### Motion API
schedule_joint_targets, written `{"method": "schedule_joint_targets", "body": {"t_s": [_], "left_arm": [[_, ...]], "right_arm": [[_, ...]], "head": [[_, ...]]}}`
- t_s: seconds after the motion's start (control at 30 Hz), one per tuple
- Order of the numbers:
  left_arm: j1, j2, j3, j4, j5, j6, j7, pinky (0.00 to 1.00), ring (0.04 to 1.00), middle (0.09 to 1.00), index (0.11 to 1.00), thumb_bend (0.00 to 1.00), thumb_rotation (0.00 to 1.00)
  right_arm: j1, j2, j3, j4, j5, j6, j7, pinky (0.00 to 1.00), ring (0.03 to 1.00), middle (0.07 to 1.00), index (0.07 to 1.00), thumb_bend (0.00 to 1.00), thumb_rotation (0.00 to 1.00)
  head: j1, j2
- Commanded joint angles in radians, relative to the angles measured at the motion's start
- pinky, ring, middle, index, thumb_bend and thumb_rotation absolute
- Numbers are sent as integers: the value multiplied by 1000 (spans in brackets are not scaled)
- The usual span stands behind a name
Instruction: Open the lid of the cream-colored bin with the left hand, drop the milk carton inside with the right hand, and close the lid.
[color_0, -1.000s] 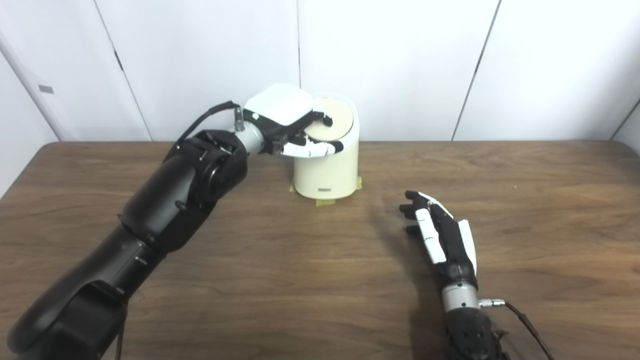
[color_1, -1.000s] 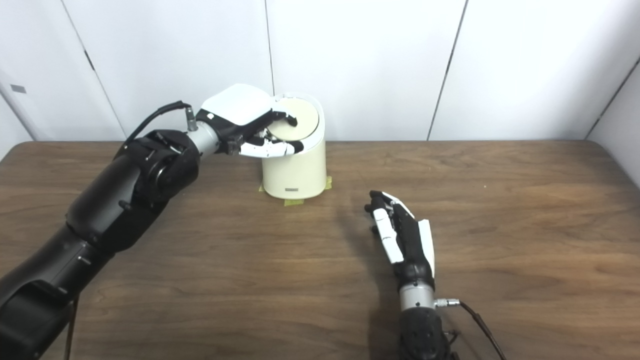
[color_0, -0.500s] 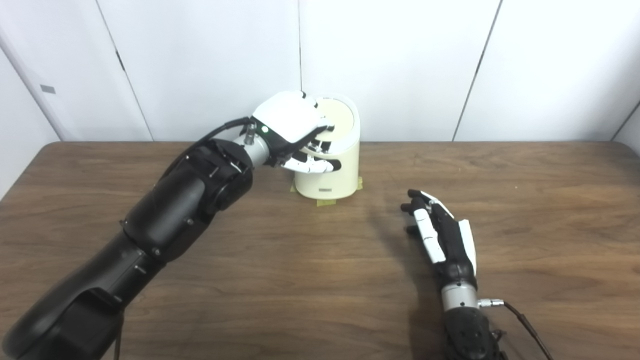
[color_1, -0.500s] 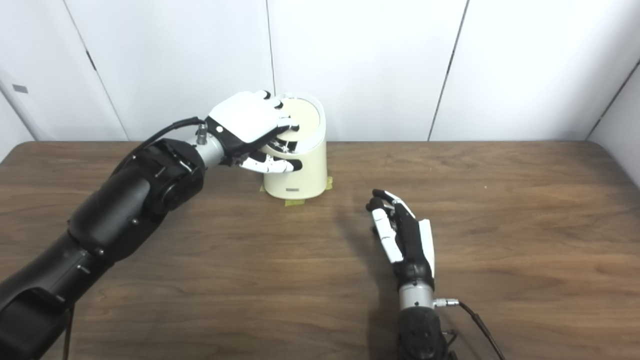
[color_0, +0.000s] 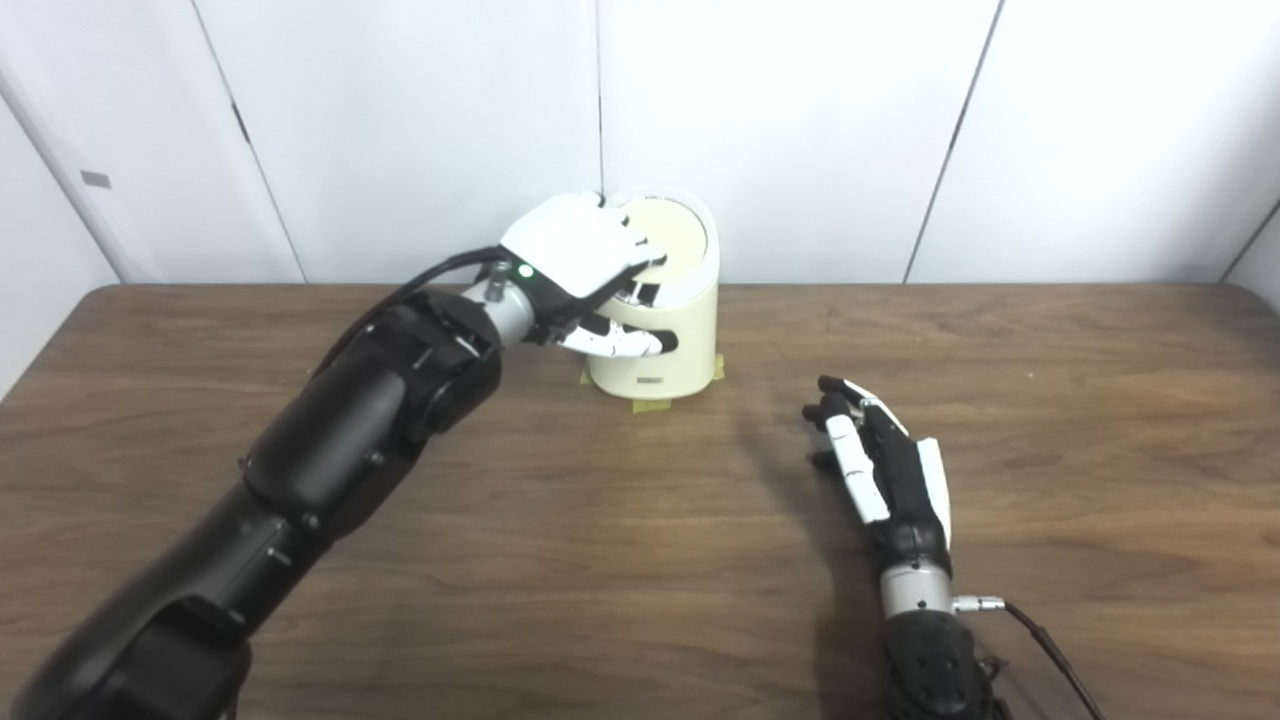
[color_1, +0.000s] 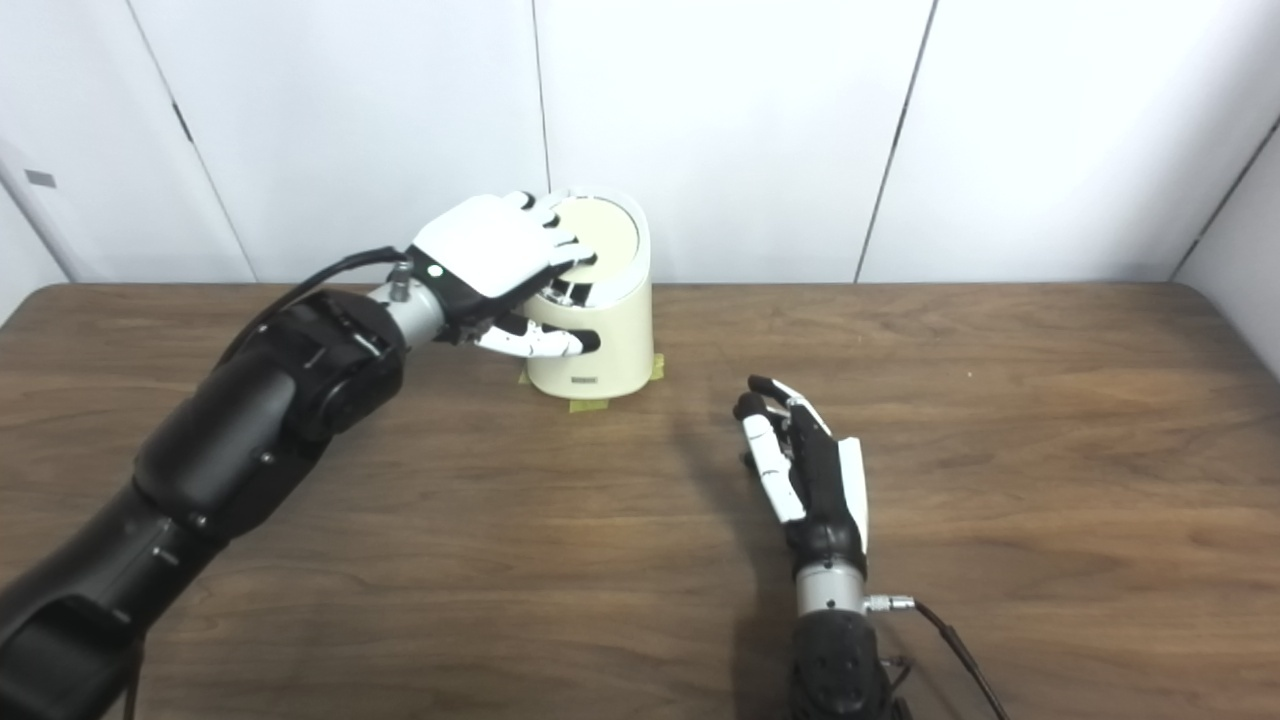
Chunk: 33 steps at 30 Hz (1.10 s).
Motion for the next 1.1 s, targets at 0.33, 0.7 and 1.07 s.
{"method": "schedule_joint_targets", "body": {"t_s": [0.33, 0.7, 1.07], "left_arm": [[18, -37, 242, -176, -199, 140, 7, 833, 892, 883, 873, 452, 993], [250, -133, 491, -271, -513, 407, 51, 895, 948, 951, 928, 413, 1000], [525, -290, 674, -209, -893, 263, 267, 932, 937, 958, 963, 385, 1000]], "right_arm": [[-26, -5, -8, 23, -8, -24, -6, 726, 760, 707, 787, 453, 907], [-31, -24, -32, 6, 92, -84, 42, 637, 733, 723, 790, 402, 921], [-15, -45, -69, -94, 242, -10, 150, 750, 838, 850, 854, 433, 988]], "head": [[-5, -11], [-20, -6], [-34, 2]]}}
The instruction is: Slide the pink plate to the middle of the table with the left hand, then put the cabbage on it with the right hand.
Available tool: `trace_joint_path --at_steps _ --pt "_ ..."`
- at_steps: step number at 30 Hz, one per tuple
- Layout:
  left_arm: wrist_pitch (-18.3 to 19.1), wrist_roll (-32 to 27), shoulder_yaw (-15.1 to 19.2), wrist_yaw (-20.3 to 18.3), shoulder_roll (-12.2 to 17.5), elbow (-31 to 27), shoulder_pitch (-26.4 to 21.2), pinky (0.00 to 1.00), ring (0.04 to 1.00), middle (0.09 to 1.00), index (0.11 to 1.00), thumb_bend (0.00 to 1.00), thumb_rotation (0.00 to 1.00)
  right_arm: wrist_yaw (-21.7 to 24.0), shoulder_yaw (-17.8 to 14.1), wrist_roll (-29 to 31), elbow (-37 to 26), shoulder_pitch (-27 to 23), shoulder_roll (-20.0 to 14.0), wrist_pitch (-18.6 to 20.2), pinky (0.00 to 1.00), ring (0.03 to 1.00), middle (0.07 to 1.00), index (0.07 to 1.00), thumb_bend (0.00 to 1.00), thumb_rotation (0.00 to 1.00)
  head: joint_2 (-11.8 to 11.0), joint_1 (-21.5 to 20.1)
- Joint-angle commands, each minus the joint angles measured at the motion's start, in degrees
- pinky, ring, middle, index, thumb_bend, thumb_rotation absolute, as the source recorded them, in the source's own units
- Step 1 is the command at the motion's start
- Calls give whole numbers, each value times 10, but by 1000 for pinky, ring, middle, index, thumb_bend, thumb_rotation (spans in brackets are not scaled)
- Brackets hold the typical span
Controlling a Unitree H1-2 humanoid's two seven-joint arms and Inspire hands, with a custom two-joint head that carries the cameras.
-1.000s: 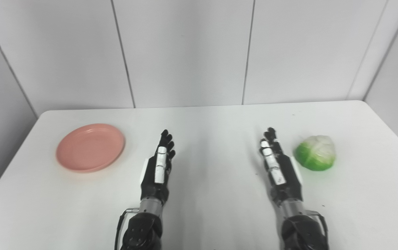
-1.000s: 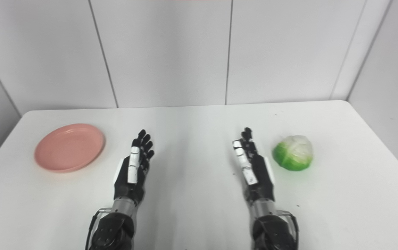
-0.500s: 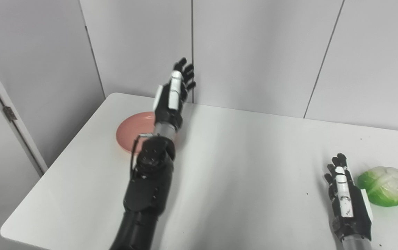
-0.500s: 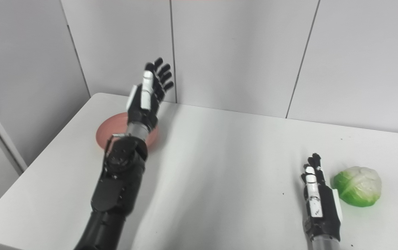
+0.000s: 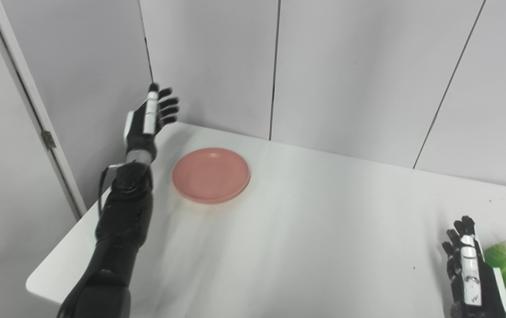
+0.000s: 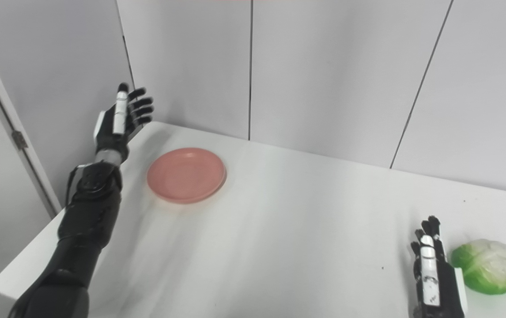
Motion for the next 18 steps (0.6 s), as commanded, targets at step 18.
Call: trace_joint_path --at_steps 18 --pt "-152 -5 -16 -9 37 160 -38 733 731 725 726 800 1000 -9 6 2 -96 0 5 84 1000 1000 1000 1000 423 957 4 11"
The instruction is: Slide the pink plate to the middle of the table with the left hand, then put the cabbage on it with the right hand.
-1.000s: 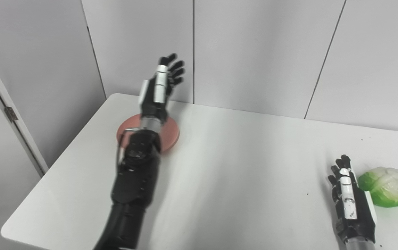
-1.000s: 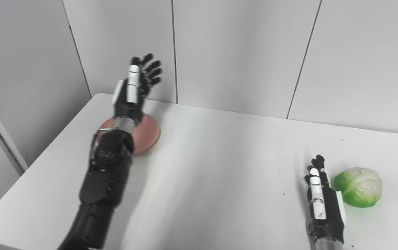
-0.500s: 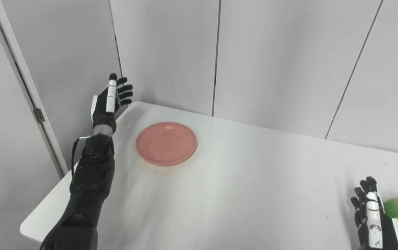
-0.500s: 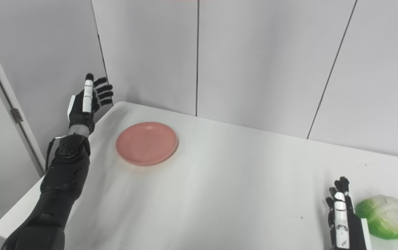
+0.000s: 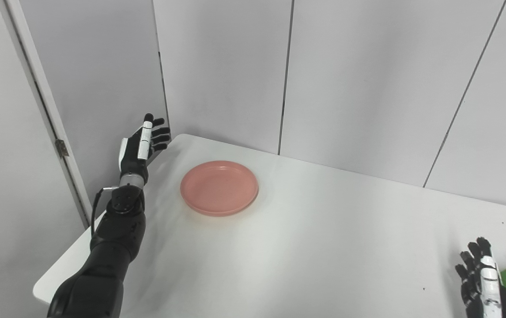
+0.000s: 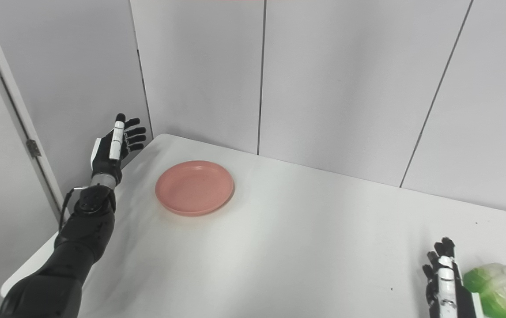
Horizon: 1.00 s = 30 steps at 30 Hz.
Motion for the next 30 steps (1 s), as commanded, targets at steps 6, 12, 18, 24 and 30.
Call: trace_joint_path --at_steps 6,12,18,24,30 --pt "-43 7 -13 20 -10 15 -19 764 760 745 743 819 1000 -4 -1 -2 -32 -11 4 5 1000 1000 1000 1000 447 923 4 1" --pt "-45 -12 -13 5 -36 31 -20 745 769 762 747 816 1000 -7 0 -4 -42 -11 4 17 1000 1000 1000 1000 428 955 7 2" --pt "-56 -11 -23 -6 -51 70 -30 768 780 777 760 814 1000 -11 1 -13 -45 -12 6 16 1000 1000 1000 1000 437 958 9 2" --pt "-75 -13 -32 -16 -60 99 -35 778 794 785 769 826 1000 -12 2 -18 -40 -15 5 9 1000 1000 1000 1000 423 964 9 2" --pt "-66 -26 -31 -38 -65 112 -45 764 783 770 761 837 1000 -11 3 -24 -38 -14 4 1 1000 1000 1000 1000 393 991 13 1"
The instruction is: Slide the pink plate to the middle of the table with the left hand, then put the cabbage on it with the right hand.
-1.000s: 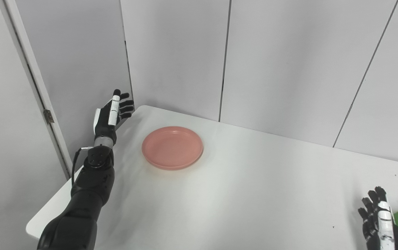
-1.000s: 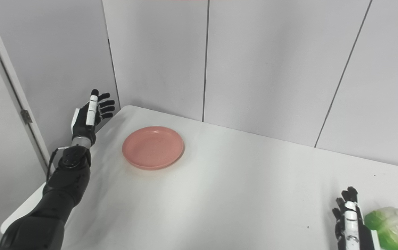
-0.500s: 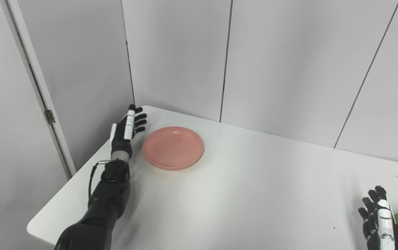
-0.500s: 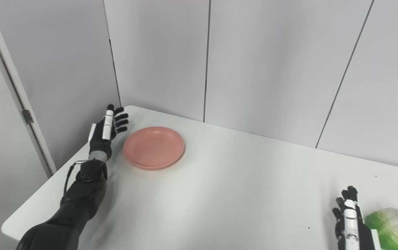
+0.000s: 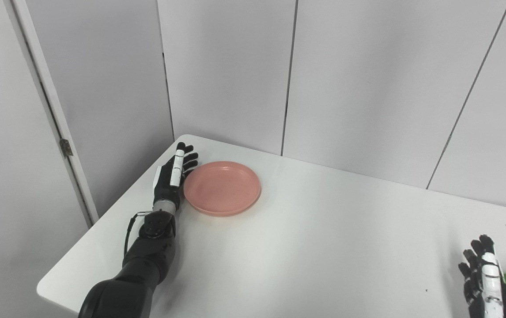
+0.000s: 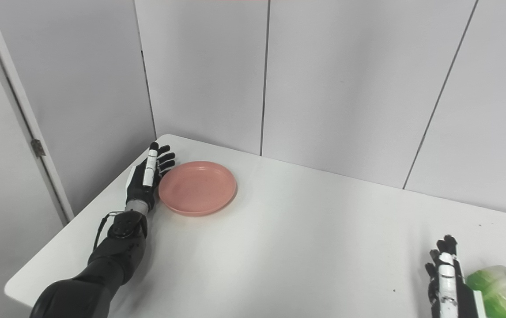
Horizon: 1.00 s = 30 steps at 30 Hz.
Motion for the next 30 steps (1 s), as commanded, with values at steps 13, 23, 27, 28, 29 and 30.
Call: trace_joint_path --at_steps 13,23,27,28,29,30 --pt "69 -21 -17 -48 -50 -120 -17 747 776 758 739 856 994 27 -57 59 2 -72 -37 -96 1000 1000 1000 1000 370 935 27 -55" --pt "105 -29 -30 -90 -82 -127 -35 758 801 779 756 848 990 -2 -144 152 -173 -133 -152 41 1000 976 981 973 382 823 65 -192" --pt "91 -25 -37 -100 -90 -93 -54 741 792 777 754 849 999 -29 -171 191 -204 -174 -183 94 1000 971 981 973 376 781 76 -262" --pt "93 -26 -38 -101 -93 -91 -56 751 792 777 756 844 999 -33 -173 192 -209 -182 -188 102 1000 980 987 978 370 793 77 -267" --pt "100 -24 -41 -98 -99 -98 -55 760 794 777 760 837 1000 -41 -176 189 -216 -193 -194 112 1000 985 991 979 369 782 83 -298" --pt "105 -23 -43 -97 -103 -103 -54 770 799 780 767 827 1000 -47 -178 187 -221 -201 -198 118 1000 985 991 973 375 736 83 -298"
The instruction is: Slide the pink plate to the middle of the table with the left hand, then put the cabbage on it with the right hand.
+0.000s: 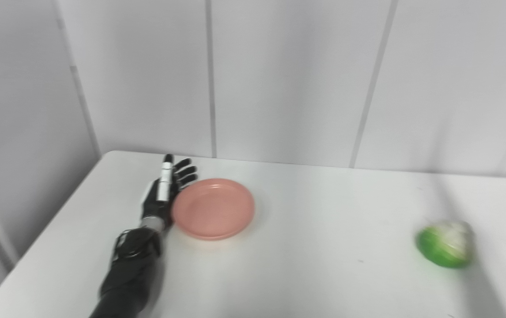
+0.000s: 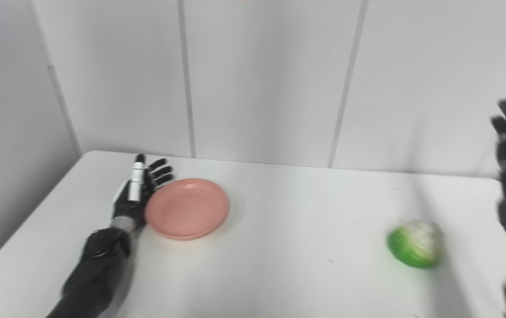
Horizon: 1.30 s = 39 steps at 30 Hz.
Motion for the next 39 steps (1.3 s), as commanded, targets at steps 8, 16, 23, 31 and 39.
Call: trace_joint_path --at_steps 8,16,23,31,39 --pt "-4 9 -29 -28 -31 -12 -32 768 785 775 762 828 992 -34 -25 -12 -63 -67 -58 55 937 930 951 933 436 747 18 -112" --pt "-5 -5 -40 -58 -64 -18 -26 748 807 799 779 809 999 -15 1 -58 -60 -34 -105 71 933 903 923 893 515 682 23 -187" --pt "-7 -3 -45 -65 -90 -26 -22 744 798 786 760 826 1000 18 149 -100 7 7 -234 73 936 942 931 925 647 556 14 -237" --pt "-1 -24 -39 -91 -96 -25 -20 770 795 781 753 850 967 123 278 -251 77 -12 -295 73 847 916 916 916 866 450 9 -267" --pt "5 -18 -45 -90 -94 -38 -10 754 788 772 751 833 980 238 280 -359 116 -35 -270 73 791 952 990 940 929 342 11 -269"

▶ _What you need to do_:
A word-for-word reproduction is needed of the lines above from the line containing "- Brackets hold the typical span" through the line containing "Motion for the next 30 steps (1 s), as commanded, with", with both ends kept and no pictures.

▶ _Written solution_:
- Brackets hold the typical span
Controlling a Unitree H1-2 humanoid's two seven-joint arms and Inspire hands, with a custom two-joint head that carries the cameras.
-1.000s: 
-1.000s: 
-0.500s: 
-0.500s: 
+0.000s: 
+0.000s: 
Motion for the next 18 steps (0.6 s), as commanded, targets at step 18.
Call: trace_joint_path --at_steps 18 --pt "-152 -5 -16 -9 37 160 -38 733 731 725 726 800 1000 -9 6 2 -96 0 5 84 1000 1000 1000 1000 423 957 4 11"
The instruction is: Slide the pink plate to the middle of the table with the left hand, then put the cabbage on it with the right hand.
-1.000s: 
-1.000s: 
-0.500s: 
-0.500s: 
+0.000s: 
+0.000s: 
Horizon: 1.00 s = 30 steps at 30 Hz.
Motion for the next 30 steps (1 s), as commanded, targets at steps 6, 12, 18, 24 and 30.
Call: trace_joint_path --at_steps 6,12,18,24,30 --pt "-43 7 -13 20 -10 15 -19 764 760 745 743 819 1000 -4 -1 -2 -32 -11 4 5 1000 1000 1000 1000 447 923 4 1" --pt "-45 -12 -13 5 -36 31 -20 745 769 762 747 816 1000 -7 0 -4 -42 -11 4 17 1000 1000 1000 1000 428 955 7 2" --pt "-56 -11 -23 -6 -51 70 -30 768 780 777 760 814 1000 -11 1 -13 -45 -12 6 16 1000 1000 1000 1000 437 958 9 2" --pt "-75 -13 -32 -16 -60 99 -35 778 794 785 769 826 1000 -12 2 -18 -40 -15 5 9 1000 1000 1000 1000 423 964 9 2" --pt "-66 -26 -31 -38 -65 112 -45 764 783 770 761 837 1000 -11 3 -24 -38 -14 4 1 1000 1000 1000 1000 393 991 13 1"
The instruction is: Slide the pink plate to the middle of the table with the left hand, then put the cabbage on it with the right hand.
-1.000s: 
-1.000s: 
-0.500s: 
-0.500s: 
+0.000s: 
+0.000s: 
Horizon: 1.00 s = 30 steps at 30 Hz.
Motion for the next 30 steps (1 s), as commanded, with values at steps 13, 23, 27, 28, 29 and 30.

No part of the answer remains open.